On February 16, 2017, after only one season with the team where he recorded just 1.5 sacks, Williams was released by the Dolphins.

==NFL career statistics==

Legend
| Bold | Career high |

| Year | Team | GP | Tackles |  |  |  | Fumbles |  |  |  | PD |
| Cmb | Solo | Ast | Sck | FF | FR | Yds | TD |
| 2006 | HOU | 16 | 47 | 35 | 12 | 4.5 | 1 | 1 | 0 | 0 | 3 |
| 2007 | HOU | 16 | 59 | 43 | 16 | 14.0 | 2 | 1 | 38 | 1 | 1 |
| 2008 | HOU | 16 | 53 | 44 | 9 | 12.0 | 4 | 0 | 0 | 0 | 0 |
| 2009 | HOU | 16 | 43 | 38 | 5 | 9.0 | 2 | 1 | 0 | 0 | 3 |
| 2010 | HOU | 13 | 28 | 22 | 6 | 8.5 | 1 | 0 | 0 | 0 | 2 |
| 2011 | HOU | 5 | 11 | 10 | 1 | 5.0 | 1 | 0 | 0 | 0 | 1 |
| 2012 | BUF | 16 | 46 | 37 | 9 | 10.5 | 2 | 2 | 0 | 0 | 4 |
| 2013 | BUF | 16 | 38 | 28 | 10 | 13.0 | 1 | 0 | 0 | 0 | 4 |
| 2014 | BUF | 16 | 42 | 36 | 6 | 14.5 | 2 | 0 | 0 | 0 | 2 |
| 2015 | BUF | 15 | 19 | 15 | 4 | 5.0 | 0 | 0 | 0 | 0 | 0 |
| 2016 | MIA | 13 | 13 | 9 | 4 | 1.5 | 0 | 0 | 0 | 0 | 1 |
| Total |  | 158 | 399 | 317 | 82 | 97.5 | 16 | 5 | 38 | 1 | 21 |
Source: ESPN.com

== Personal life ==
In 2010, Williams, an avid boater, commissioned a one-of-a-kind custom wrap on his MasterCraft X80 boat. Williams, Josh Sirlin and MasterCraft Boat Company worked out the details of the boat design through a series of sketches and then a life-size canvas painting. In 2011, Williams donated five Chevrolet Camaros to the Houston Police Department, and in 2013, he made another donation of five Dodge Chargers. In 2012, Williams debuted a honey-toasted oats breakfast cereal called "MariO's", and the proceeds from the sales are intended to be donated to a Buffalo charity supporting children with cancer and their families.

Williams resided in Orchard Park, New York during his time with the Bills, where he bought a 9389 sqft home for $2 million in 2012.
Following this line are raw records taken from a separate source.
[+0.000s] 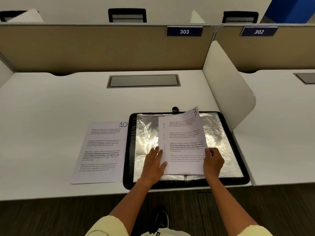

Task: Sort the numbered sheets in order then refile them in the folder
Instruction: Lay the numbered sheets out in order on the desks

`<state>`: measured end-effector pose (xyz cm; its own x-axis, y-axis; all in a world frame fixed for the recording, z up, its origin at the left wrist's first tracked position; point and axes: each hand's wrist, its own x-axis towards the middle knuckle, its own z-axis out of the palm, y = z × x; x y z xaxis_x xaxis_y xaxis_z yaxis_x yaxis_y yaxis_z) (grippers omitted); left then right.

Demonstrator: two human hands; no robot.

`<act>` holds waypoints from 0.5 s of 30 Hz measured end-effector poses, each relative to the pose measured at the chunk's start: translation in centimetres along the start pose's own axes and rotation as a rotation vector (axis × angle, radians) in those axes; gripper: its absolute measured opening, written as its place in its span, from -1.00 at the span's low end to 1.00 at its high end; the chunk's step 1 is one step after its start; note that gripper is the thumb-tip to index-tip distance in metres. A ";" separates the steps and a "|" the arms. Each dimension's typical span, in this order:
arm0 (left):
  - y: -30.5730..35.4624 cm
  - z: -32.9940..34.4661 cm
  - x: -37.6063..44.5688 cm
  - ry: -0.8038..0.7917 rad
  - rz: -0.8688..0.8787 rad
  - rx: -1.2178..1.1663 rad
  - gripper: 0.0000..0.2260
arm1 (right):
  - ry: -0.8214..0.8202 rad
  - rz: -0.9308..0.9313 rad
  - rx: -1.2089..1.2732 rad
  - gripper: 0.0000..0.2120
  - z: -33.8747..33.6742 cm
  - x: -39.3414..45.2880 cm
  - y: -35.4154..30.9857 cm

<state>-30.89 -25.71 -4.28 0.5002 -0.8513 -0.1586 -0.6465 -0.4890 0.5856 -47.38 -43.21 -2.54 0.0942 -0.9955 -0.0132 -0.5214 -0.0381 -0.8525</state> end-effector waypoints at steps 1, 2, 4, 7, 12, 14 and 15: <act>-0.1 -0.1 0.0 0.044 -0.006 -0.047 -0.46 | -0.002 -0.007 0.038 -0.88 0.0 -0.2 -0.3; -0.1 -0.3 0.0 0.086 -0.017 -0.098 -0.47 | -0.001 -0.014 0.077 -0.87 0.1 -0.3 -0.7; -0.2 -0.8 -0.1 0.148 -0.055 -0.220 -0.49 | 0.016 -0.014 0.134 -0.84 0.4 -0.5 -1.3; -0.4 -1.9 -0.1 0.199 -0.164 -0.456 -0.48 | 0.047 0.010 0.189 -0.82 1.5 -0.9 -2.8; -1.6 -4.9 -0.3 0.265 -0.319 -0.771 -0.47 | 0.025 0.008 0.267 -0.86 4.3 -2.7 -6.0; -2.8 -6.3 -0.9 0.287 -0.322 -0.872 -0.58 | 0.006 0.026 0.297 -0.87 5.8 -3.7 -7.3; -3.5 -7.2 -1.4 0.293 -0.323 -0.931 -0.62 | -0.003 0.037 0.309 -0.86 6.6 -4.2 -7.9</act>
<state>-25.19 -21.45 -0.43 0.7728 -0.5643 -0.2904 0.1843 -0.2384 0.9535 -38.08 -38.12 0.81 0.0822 -0.9954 -0.0482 -0.2424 0.0270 -0.9698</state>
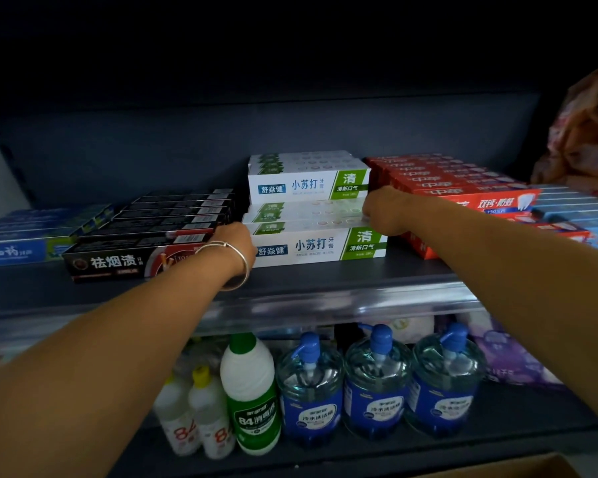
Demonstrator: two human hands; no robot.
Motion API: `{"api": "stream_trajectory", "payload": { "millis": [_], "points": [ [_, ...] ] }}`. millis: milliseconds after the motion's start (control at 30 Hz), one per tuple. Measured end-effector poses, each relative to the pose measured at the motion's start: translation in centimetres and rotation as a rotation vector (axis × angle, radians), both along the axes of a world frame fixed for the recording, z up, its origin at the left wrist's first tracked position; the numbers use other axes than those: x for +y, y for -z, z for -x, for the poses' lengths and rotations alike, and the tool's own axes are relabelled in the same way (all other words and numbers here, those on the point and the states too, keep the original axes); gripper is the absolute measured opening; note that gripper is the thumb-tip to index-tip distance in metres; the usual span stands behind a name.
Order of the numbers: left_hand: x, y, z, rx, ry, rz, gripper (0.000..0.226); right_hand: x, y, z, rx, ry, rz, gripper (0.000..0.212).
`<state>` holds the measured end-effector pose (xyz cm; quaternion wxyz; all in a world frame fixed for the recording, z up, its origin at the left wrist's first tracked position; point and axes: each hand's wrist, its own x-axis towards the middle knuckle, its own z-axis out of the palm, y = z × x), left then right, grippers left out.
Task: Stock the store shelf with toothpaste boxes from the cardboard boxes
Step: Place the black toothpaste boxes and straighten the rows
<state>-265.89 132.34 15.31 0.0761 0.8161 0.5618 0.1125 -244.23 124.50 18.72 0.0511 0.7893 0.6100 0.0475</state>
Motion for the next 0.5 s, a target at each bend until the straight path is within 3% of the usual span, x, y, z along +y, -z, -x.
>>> {"api": "stream_trajectory", "payload": {
  "millis": [300,500],
  "points": [
    [1.4,-0.2,0.6,0.019,0.027,0.114,0.043,0.4,0.2,-0.2,0.007,-0.013,-0.003,0.026],
    [1.7,0.1,0.8,-0.089,0.014,0.218,0.043,0.3,0.2,-0.4,0.011,-0.024,0.002,0.027]
  ]
}}
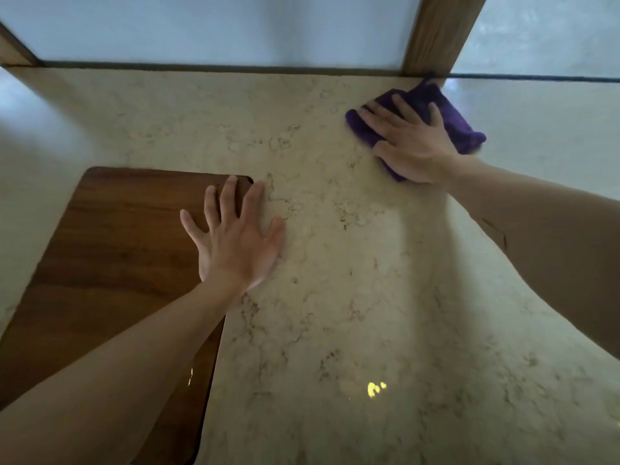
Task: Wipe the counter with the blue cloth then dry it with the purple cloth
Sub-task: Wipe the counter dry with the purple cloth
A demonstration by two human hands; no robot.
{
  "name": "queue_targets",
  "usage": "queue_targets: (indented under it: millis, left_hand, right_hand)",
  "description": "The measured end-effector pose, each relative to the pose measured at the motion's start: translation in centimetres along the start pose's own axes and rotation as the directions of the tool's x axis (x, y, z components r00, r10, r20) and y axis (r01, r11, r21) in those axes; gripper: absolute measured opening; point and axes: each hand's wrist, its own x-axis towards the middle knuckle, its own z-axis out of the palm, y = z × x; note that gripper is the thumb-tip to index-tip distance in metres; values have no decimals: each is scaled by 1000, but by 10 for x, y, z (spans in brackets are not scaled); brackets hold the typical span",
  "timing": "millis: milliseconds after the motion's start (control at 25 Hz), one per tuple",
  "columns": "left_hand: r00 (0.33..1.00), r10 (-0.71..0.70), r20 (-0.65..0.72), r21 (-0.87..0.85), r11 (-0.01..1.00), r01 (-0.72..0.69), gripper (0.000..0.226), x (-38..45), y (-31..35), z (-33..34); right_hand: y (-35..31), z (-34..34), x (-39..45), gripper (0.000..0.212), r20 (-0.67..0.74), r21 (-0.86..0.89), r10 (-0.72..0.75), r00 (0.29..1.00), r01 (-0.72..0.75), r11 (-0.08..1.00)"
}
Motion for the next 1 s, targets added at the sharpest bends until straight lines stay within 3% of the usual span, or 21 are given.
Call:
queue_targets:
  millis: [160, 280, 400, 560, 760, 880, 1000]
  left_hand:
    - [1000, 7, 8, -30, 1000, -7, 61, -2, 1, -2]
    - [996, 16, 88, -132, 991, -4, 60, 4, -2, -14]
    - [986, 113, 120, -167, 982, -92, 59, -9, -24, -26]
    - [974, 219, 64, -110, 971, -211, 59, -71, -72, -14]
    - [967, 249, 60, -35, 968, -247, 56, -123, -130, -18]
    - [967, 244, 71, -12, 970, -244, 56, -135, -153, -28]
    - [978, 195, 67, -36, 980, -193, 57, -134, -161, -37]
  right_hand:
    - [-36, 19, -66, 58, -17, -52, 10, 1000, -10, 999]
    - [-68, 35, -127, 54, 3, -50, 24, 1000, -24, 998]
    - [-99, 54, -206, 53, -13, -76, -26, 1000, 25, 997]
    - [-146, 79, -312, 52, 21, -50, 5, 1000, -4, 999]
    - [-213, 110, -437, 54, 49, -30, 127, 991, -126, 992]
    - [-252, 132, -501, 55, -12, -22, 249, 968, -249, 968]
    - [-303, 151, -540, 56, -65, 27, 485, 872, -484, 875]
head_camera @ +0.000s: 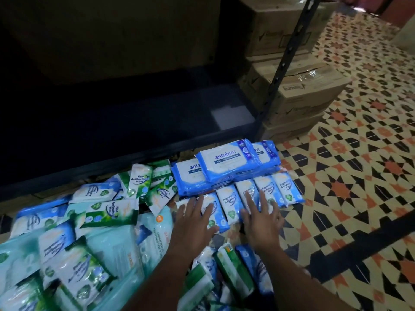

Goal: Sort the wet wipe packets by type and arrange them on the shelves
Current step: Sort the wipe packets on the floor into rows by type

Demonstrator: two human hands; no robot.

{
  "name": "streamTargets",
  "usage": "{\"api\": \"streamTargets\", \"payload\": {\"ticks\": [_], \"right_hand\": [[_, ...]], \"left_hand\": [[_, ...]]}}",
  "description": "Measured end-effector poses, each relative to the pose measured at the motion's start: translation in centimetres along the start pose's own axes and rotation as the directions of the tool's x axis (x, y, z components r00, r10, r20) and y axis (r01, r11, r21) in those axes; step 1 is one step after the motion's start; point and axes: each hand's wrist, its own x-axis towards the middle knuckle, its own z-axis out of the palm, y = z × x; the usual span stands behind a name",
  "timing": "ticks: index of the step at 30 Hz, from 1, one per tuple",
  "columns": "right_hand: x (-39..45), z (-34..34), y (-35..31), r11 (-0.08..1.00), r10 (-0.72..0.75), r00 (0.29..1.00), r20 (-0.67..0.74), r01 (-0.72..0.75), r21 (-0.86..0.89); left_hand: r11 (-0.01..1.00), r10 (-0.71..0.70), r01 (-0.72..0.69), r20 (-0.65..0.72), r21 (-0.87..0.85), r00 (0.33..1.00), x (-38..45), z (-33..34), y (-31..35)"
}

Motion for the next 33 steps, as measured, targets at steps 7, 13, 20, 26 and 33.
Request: {"api": "streamTargets", "payload": {"ticks": [7, 13, 20, 26, 33], "right_hand": [[4.5, 0.1, 4.3, 0.981, 0.156, 0.978, 0.142, -0.169, 0.090], [4.7, 0.2, 4.6, 0.958, -0.019, 0.992, 0.123, 0.053, -0.280], [4.9, -0.9, 3.9, 0.979, 0.061, 0.988, 0.139, -0.031, -0.203], [4.3, -2.4, 3.9, 0.996, 0.085, 0.981, 0.177, -0.090, 0.021], [-1.5, -3.2, 3.2, 0.996, 0.030, 0.982, 0.186, -0.046, 0.080]], "left_hand": [[0.999, -0.008, 0.006, 0.050, 0.042, 0.999, 1.5, 1.9, 0.5], [0.996, -0.014, 0.018, -0.047, 0.086, 0.999, 1.9, 3.1, 0.6], [0.998, -0.034, 0.036, -0.040, 0.048, 0.999, 2.0, 2.5, 0.7], [0.999, -0.030, 0.031, 0.063, -0.014, 0.998, 1.7, 0.3, 1.2], [0.988, 0.077, -0.093, -0.131, -0.121, 0.988, -0.8, -2.0, 2.6]]}}
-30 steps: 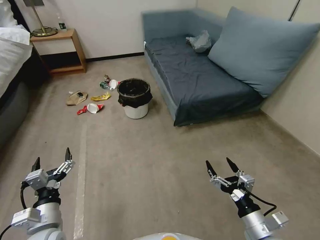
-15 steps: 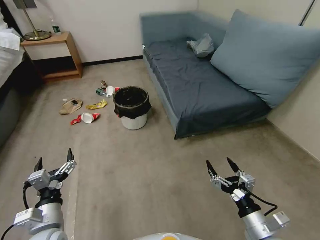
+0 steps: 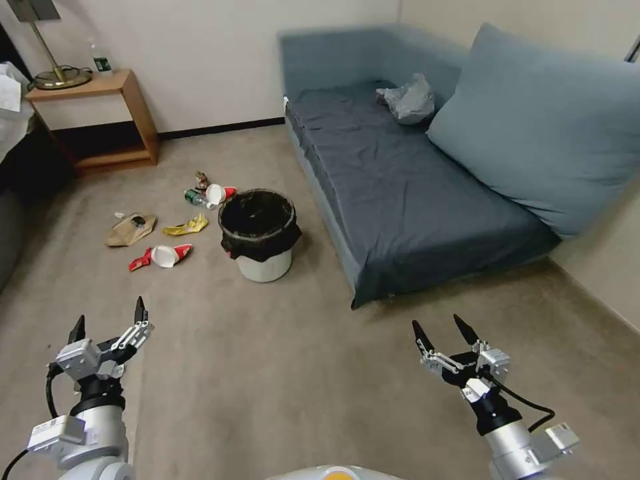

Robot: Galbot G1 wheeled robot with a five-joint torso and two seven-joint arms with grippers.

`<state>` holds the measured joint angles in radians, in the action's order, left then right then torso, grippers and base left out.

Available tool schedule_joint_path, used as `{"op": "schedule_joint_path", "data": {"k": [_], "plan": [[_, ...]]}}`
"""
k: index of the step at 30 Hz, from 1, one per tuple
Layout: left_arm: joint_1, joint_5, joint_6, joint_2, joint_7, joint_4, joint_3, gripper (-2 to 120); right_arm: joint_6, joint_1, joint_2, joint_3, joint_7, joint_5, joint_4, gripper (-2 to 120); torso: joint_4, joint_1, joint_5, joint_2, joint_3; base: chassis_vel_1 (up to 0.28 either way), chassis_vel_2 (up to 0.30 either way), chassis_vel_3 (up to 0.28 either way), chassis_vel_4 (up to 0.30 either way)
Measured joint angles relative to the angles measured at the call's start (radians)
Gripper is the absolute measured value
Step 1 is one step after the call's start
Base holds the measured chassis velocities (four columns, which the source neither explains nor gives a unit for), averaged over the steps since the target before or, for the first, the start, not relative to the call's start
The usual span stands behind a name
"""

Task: Pick up the trash can from the floor.

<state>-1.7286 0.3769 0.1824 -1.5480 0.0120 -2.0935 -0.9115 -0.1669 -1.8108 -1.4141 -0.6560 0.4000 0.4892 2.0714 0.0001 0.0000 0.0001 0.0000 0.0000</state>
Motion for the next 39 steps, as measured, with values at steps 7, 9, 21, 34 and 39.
{"op": "schedule_joint_path", "data": {"k": [7,9,21,34,39], "plan": [[0.0,0.0,0.0,-0.001,0.0,0.001,0.0,100,0.0,0.001,0.0,0.0,0.0,0.0,0.0,100,-0.0002,0.0,0.0001,0.0,0.0,-0.172,0.157,0.149,-0.152],[0.0,0.0,0.0,-0.002,0.0,0.001,0.001,100,0.0,0.002,-0.001,0.0,0.001,0.0,0.0,100,-0.0001,0.0,-0.0001,0.0,0.0,-0.173,0.166,0.189,-0.158],[0.001,0.0,-0.001,-0.002,0.0,0.002,0.0,100,-0.001,0.005,0.0,0.001,0.003,0.001,-0.001,100,-0.0003,0.0,-0.0003,0.0,0.0,-0.159,0.159,0.167,-0.167],[0.004,0.0,-0.003,-0.001,0.0,0.005,0.001,100,-0.027,0.011,0.002,0.005,0.134,0.077,0.001,100,0.0,0.0,-0.0001,0.0,0.0,-0.119,0.119,0.113,-0.111],[0.016,0.022,-0.049,0.024,0.015,0.0,0.001,100,-0.034,0.014,0.002,0.007,0.168,0.087,-0.003,100,-0.0001,0.0,-0.0001,0.0,0.0,0.0,0.0,0.0,0.0]]}}
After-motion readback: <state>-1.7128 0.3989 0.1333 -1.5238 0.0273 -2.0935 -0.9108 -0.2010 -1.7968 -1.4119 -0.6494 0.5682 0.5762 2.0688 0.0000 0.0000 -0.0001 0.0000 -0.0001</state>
Williams was occasionally referred to as "Wario Williams" by forum members on websites such as GameFAQs, ClutchFans, and most notably on the popular social media platform Twitter. This included Syracuse.com's Bills writer Ryan Talbot who made mention of the nickname in 2012. This moniker is a hat tip to the popular Nintendo character Wario who is portrayed as having a similar bruising style and relentless demeanor as Williams.